- [Input]
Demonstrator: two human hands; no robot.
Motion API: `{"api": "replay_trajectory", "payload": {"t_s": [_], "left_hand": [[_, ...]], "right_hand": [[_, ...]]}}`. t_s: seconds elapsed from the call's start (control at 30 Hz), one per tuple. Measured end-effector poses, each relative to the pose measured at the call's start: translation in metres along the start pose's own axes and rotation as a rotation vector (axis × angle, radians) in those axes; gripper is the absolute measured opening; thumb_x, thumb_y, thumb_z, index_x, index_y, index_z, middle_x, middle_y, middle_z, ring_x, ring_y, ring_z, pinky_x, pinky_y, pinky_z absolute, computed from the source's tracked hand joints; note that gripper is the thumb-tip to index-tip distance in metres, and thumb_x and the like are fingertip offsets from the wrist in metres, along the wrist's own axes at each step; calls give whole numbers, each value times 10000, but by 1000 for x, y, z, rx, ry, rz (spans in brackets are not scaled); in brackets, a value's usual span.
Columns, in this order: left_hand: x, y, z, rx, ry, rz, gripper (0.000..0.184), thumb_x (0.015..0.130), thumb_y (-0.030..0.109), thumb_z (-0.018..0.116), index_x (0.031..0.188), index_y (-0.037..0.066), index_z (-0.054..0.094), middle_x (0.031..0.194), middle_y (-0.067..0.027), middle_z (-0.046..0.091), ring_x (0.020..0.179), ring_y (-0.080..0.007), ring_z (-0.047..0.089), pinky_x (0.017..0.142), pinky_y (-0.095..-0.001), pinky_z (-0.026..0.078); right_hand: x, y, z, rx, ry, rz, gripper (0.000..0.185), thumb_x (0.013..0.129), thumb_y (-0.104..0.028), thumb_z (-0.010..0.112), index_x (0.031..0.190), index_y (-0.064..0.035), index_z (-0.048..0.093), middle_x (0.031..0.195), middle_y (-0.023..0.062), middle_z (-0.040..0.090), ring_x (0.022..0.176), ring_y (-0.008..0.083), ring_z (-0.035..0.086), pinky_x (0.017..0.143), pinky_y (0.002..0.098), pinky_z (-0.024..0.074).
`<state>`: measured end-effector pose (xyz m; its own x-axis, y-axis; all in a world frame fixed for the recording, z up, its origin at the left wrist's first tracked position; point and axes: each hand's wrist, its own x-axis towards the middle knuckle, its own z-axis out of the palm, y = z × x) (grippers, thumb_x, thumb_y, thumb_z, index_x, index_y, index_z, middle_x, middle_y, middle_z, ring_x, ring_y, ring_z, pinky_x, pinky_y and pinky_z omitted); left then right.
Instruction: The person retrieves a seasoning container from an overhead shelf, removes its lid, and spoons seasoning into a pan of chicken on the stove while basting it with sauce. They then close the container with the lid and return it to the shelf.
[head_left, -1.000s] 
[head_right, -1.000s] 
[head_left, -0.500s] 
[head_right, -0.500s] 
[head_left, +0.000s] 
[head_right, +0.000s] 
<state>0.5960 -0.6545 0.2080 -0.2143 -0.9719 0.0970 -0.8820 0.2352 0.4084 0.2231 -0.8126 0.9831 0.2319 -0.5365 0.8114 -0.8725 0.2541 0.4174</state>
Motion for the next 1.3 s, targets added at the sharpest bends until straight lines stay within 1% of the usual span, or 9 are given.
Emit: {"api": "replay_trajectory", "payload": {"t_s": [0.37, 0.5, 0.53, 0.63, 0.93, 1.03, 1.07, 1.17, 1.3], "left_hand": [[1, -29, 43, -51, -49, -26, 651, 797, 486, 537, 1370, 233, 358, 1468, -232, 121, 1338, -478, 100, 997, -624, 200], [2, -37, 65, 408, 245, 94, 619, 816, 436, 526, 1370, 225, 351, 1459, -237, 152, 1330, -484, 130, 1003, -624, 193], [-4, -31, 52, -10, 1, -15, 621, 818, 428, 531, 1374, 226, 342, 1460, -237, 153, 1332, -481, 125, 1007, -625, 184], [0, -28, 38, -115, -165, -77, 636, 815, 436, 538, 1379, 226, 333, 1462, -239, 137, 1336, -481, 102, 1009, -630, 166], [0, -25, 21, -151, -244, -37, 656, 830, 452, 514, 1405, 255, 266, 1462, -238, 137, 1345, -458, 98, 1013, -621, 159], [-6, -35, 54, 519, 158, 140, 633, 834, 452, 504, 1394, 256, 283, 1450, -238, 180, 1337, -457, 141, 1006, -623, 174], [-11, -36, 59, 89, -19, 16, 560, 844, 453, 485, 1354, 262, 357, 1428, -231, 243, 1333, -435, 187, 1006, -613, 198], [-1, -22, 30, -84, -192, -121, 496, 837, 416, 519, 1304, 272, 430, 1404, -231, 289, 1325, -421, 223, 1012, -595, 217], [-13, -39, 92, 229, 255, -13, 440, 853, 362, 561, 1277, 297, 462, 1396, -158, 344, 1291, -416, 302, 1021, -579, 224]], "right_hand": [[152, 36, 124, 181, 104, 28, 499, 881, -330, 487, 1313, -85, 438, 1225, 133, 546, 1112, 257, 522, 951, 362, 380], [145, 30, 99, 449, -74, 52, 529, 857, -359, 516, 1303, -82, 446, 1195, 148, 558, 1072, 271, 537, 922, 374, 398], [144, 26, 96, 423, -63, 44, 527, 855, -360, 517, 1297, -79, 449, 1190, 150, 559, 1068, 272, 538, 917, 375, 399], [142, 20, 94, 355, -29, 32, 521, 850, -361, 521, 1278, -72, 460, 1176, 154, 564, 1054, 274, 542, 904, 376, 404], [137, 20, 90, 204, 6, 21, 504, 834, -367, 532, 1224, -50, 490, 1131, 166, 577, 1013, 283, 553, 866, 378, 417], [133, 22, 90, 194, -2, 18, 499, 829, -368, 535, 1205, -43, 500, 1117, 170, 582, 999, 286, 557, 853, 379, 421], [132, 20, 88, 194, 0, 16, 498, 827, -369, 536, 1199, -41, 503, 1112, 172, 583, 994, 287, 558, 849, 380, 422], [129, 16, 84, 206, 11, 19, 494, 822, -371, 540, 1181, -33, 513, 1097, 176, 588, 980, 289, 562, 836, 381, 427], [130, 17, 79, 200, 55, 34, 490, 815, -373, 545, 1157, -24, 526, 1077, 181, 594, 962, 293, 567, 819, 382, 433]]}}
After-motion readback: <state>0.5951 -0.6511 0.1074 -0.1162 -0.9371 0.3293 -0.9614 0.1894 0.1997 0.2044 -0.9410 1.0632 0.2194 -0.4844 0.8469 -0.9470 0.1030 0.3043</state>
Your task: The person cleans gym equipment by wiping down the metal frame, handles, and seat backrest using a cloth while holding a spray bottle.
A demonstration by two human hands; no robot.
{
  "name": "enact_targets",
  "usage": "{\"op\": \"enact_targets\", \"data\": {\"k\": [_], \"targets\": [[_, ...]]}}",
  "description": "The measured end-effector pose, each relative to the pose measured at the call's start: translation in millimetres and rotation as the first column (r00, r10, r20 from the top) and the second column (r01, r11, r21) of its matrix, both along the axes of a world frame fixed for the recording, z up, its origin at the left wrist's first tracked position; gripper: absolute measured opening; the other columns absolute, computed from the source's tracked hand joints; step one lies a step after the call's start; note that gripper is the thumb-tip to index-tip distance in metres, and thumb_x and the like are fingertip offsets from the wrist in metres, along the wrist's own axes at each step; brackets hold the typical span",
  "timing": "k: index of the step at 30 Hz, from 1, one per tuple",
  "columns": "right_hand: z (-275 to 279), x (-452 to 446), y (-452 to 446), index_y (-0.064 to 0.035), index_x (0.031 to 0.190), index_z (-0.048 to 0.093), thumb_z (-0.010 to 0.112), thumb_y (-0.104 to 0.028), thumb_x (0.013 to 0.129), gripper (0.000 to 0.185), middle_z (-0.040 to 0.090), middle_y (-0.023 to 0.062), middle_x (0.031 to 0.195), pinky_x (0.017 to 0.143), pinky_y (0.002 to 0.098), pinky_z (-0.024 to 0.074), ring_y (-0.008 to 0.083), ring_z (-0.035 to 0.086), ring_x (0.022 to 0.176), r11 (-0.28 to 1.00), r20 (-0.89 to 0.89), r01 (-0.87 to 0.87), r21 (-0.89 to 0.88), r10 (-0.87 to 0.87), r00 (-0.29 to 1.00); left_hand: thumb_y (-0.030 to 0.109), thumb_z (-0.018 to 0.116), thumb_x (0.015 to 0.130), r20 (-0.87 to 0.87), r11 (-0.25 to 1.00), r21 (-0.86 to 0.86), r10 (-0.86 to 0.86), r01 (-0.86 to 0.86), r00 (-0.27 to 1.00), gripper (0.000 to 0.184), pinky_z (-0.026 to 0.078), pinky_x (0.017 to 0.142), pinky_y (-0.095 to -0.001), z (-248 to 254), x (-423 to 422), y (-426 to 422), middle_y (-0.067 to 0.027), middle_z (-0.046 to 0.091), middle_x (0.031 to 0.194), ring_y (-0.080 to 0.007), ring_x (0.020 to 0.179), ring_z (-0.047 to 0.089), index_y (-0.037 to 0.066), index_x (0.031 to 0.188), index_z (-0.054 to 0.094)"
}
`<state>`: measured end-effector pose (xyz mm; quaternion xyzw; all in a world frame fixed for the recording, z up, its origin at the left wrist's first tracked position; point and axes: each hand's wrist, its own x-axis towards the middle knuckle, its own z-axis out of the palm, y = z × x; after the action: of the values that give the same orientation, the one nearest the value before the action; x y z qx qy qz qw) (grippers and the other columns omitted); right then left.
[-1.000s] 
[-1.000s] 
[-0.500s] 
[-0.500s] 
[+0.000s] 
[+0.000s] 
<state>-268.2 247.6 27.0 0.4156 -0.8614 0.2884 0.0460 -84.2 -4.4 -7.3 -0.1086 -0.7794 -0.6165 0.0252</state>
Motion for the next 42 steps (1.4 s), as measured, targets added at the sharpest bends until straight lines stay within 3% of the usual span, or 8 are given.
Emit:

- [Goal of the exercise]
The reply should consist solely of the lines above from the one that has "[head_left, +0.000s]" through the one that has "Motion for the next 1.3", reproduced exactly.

- [Answer to this exercise]
[head_left, +0.000s] 
[head_right, +0.000s] 
<state>0.5960 -0.6545 0.2080 -0.2143 -0.9719 0.0970 -0.8820 0.2352 0.4084 0.2231 -0.8126 0.9831 0.2319 -0.5365 0.8114 -0.8725 0.2541 0.4174</state>
Motion for the next 1.3 s, targets added at the sharpest bends until straight lines stay within 1% of the usual span, or 9 are given.

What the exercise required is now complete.